_INSTRUCTIONS FOR THE TASK_. In the copy, include every entry exactly but none of the images.

_DATASET RECORDS_.
------------------------

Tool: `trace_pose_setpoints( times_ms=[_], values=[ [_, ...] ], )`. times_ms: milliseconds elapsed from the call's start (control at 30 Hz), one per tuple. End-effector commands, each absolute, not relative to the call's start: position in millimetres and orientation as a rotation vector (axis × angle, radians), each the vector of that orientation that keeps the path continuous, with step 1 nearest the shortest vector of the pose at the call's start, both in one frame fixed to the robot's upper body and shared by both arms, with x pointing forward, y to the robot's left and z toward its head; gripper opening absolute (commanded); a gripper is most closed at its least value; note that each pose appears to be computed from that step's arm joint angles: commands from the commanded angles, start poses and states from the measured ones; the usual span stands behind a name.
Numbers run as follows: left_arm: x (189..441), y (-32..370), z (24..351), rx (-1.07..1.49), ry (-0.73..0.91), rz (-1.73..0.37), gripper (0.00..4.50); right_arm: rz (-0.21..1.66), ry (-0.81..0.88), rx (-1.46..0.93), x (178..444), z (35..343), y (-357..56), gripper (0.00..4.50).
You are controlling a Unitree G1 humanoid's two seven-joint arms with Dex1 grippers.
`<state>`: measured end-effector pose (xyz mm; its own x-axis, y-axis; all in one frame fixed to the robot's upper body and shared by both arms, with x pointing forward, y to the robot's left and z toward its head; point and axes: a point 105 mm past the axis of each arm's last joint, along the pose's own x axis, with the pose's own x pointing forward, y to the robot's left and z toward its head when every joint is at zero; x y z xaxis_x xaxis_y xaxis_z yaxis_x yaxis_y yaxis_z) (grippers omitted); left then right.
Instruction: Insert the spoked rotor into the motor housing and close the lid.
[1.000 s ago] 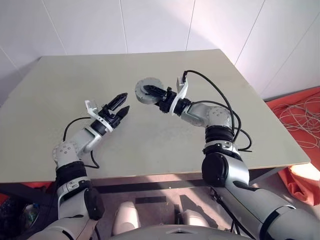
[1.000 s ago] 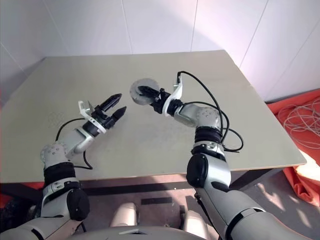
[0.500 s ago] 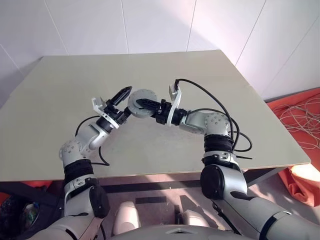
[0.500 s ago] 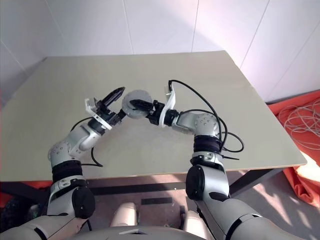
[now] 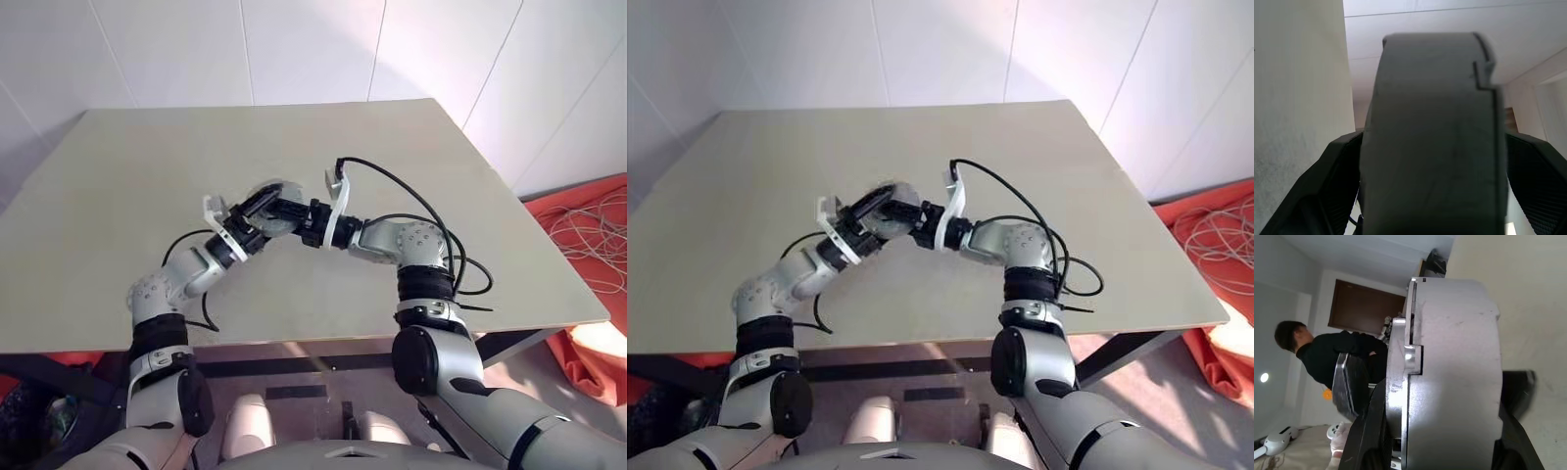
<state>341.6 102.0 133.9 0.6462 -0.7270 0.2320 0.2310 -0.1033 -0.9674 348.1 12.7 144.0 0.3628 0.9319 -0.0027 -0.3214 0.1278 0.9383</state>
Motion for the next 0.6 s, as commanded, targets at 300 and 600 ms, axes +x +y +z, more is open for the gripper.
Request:
trace_pose_setpoints(
  times_ms=[300,600],
  values=[
    [352,126,145,-1.537,0.299,-0.819,4.45,1.105,0.609,1.048,352,172,11,2.03],
    [352,123,138,-1.516,0.333,-0.804,4.45,1.113,0.602,1.043,352,174,12,2.03]
  ],
)
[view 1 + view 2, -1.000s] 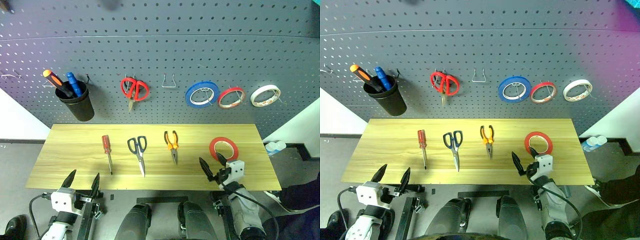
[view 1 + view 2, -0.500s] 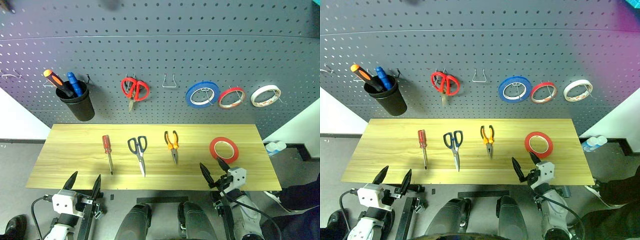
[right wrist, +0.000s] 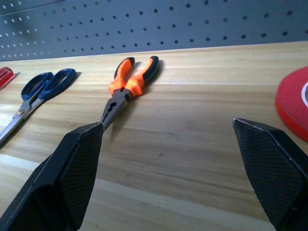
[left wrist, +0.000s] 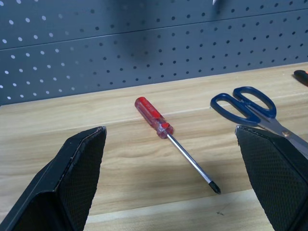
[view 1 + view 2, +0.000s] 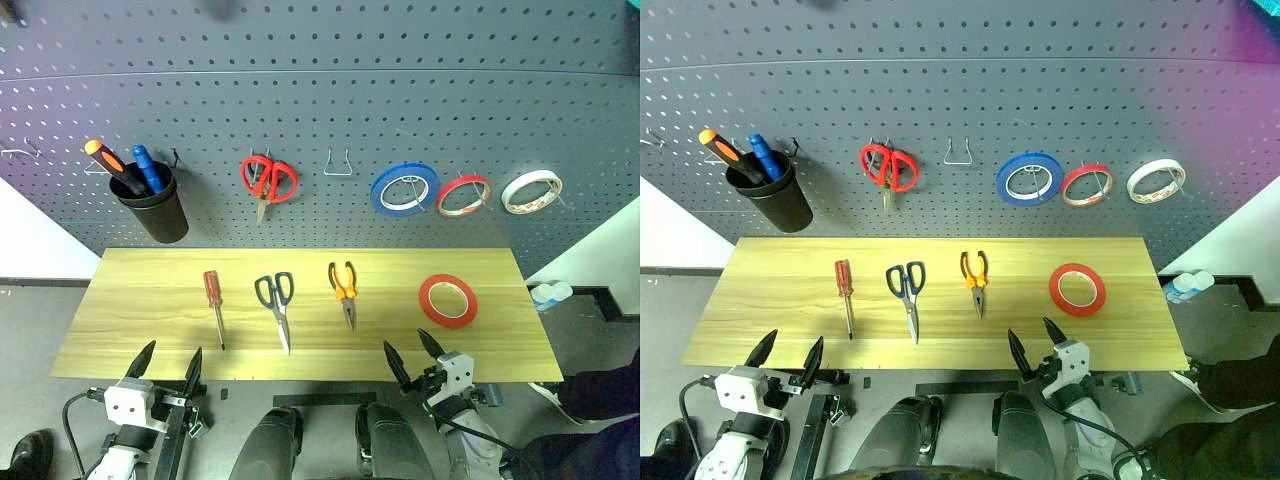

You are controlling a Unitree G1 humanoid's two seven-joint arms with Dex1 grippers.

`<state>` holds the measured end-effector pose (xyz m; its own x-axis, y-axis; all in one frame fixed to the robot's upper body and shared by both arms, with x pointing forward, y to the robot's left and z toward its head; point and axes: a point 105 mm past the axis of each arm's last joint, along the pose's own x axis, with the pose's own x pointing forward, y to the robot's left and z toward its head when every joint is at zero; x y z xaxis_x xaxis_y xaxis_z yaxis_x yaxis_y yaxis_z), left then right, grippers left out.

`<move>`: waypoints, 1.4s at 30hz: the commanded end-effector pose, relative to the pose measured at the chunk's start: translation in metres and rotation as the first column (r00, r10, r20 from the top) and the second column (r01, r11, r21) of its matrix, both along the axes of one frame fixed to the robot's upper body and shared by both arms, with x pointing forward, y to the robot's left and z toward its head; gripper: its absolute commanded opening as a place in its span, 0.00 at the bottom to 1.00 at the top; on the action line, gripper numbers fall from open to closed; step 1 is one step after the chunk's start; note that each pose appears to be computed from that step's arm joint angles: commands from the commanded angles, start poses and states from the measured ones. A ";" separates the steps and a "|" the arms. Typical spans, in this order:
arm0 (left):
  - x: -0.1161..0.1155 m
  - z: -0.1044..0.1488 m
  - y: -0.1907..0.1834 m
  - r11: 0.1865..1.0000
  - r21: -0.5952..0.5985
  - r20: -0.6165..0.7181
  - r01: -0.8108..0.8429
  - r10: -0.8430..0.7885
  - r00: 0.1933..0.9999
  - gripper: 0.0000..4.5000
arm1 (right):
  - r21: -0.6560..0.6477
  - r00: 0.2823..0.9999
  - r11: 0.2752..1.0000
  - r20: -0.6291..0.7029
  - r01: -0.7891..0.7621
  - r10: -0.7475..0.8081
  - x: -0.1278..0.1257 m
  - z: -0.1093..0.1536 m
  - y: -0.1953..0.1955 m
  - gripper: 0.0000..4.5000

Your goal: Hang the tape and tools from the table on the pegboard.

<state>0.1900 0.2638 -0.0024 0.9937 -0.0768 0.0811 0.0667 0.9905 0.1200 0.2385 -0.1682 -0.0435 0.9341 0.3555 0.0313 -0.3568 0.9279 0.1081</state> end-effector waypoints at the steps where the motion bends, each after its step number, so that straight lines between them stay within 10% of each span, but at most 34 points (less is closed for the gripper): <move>1: -0.002 0.007 0.006 1.000 0.027 0.027 -0.009 0.008 1.000 1.00 | -0.013 0.999 1.000 0.054 0.001 0.000 0.008 0.015 -0.002 1.00; 13: 0.003 0.009 0.007 1.000 0.030 0.036 -0.003 0.002 0.999 1.00 | -0.011 0.997 1.000 0.081 0.010 -0.009 0.051 0.050 -0.025 1.00; 42: 0.012 0.005 -0.008 0.988 -0.040 0.011 0.146 -0.146 0.989 1.00 | -0.007 0.997 1.000 0.073 0.017 -0.017 0.037 0.041 -0.031 1.00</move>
<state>0.2036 0.2583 0.0013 0.9813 -0.1656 0.0979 0.1580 0.9841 0.0809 0.2772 -0.1931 -0.0071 0.9345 0.3493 0.0689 -0.3545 0.9308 0.0892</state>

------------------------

_YOUR SOLUTION_.
Tool: `trace_pose_setpoints( times_ms=[_], values=[ [_, ...] ], )`. times_ms: milliseconds elapsed from the call's start (control at 30 Hz), one per tuple. End-effector commands, each absolute, not relative to the call's start: position in millimetres and orientation as a rotation vector (axis × angle, radians), each the vector of that orientation that keeps the path continuous, with step 1 nearest the shortest vector of the pose at the call's start, both in one frame fixed to the robot's upper body and shared by both arms, with x pointing forward, y to the robot's left and z toward its head; gripper opening absolute (commanded); a gripper is most closed at its least value; note that each pose appears to be computed from that step's arm joint angles: commands from the commanded angles, start poses and states from the measured ones; the usual span stands behind a name.
Numbers run as follows: left_arm: x (189..441), y (-32..370), z (24..351), rx (-1.07..1.49), ry (-0.73..0.91), rz (-1.73..0.37), gripper (0.00..4.50); right_arm: rz (-0.21..1.66), ry (-0.81..0.88), rx (-1.46..0.93), x (178..444), z (35..343), y (-357..56), gripper (0.00..4.50).
You are controlling a Unitree G1 humanoid's two seven-joint arms with Dex1 grippers.
`<state>`: measured end-effector pose (xyz mm; its own x-axis, y-axis; all in one frame fixed to the robot's upper body and shared by both arms, with x pointing forward, y to the robot's left and z toward its head; point and axes: a point 105 mm past the axis of each arm's last joint, along the pose's own x axis, with the pose's own x pointing forward, y to the robot's left and z toward its head when every joint is at zero; x y z xaxis_x xaxis_y xaxis_z yaxis_x yaxis_y yaxis_z) (grippers omitted); left then right.
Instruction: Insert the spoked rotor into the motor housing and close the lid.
[1.000 s ago] 
[1.000 s ago] 
[0.500 s ago] 
[0.500 s ago] 
[now] 
<state>341.6 102.0 133.9 0.6462 -0.7270 0.2320 0.2310 -0.1033 -0.9674 348.1 12.7 144.0 0.3628 0.9319 -0.0027 -0.3214 0.1278 0.9383</state>
Motion for the next 0.6 s, as commanded, targets at 300 and 600 ms, axes +x +y +z, more is open for the gripper.
Request:
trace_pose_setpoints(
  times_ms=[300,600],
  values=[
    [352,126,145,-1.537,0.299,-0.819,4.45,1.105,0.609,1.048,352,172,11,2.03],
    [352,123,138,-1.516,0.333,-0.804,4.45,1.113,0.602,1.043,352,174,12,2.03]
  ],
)
[view 1 + view 2, -1.000s] 
[view 1 + view 2, -0.500s] 
[right wrist, +0.000s] 
[left wrist, +0.000s] 
[view 1 + view 2, +0.000s] 

You are controlling a Unitree G1 humanoid's two seven-joint arms with Dex1 grippers.

`<state>` holds the measured end-effector pose (xyz m; its own x-axis, y-axis; all in one frame fixed to the robot's upper body and shared by both arms, with x pointing forward, y to the robot's left and z toward its head; point and axes: a point 105 mm past the axis of each arm's last joint, along the pose's own x axis, with the pose's own x pointing forward, y to the robot's left and z toward its head when every joint is at zero; x y z xaxis_x xaxis_y xaxis_z yaxis_x yaxis_y yaxis_z), left then right, grippers left out.

`<move>`: waypoints, 1.4s at 30hz: the commanded end-effector pose, relative to the pose measured at the chunk's start: translation in metres and rotation as the first column (r00, r10, r20 from the top) and the second column (r01, r11, r21) of its matrix, both along the axes of one frame fixed to the robot's upper body and shared by both arms, with x pointing forward, y to the robot's left and z toward its head; gripper: its absolute commanded opening as a place in its span, 0.00 at the bottom to 1.00 at the top; on the action line, gripper numbers fall from open to closed; step 1 is one step after the chunk's start; note that each pose appears to be computed from that step's arm joint angles: commands from the commanded angles, start poses and states from the measured ones. A ";" separates the steps and a "|" the arms. Typical spans, in this order:
arm0 (left):
  - x: -0.1161..0.1155 m
  - z: -0.1044..0.1488 m
  - y: -0.1907..0.1834 m
  - r11: 0.1865..1.0000
  - r21: -0.5952..0.5985
  - r20: -0.6165..0.7181
  - r01: -0.8108..0.8429
  - r10: -0.8430..0.7885
  - r00: 0.1933..0.9999
  - gripper: 0.0000..4.5000
arm1 (right):
  - r21: -0.6560..0.6477
  - r00: 0.2823..0.9999
  - r11: 0.2752..1.0000
  - r20: -0.6291..0.7029
  - r01: -0.7891..0.7621
  - r10: -0.7475..0.8081
  - x: -0.1278..0.1257 m
  - z: -0.1093..0.1536 m
  - y: -0.1953..0.1955 m
  - gripper: 0.0000..4.5000

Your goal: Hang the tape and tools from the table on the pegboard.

<state>0.1900 0.2638 -0.0024 0.9937 -0.0768 0.0811 0.0667 0.9905 0.1200 0.2385 -0.1682 -0.0435 0.9341 0.3555 0.0313 -0.3568 0.9279 0.1081</state> end-effector waypoints at the steps where the motion bends, each after its step number, so that straight lines between them stay within 10% of each span, but at most 34 points (less is closed for the gripper): <move>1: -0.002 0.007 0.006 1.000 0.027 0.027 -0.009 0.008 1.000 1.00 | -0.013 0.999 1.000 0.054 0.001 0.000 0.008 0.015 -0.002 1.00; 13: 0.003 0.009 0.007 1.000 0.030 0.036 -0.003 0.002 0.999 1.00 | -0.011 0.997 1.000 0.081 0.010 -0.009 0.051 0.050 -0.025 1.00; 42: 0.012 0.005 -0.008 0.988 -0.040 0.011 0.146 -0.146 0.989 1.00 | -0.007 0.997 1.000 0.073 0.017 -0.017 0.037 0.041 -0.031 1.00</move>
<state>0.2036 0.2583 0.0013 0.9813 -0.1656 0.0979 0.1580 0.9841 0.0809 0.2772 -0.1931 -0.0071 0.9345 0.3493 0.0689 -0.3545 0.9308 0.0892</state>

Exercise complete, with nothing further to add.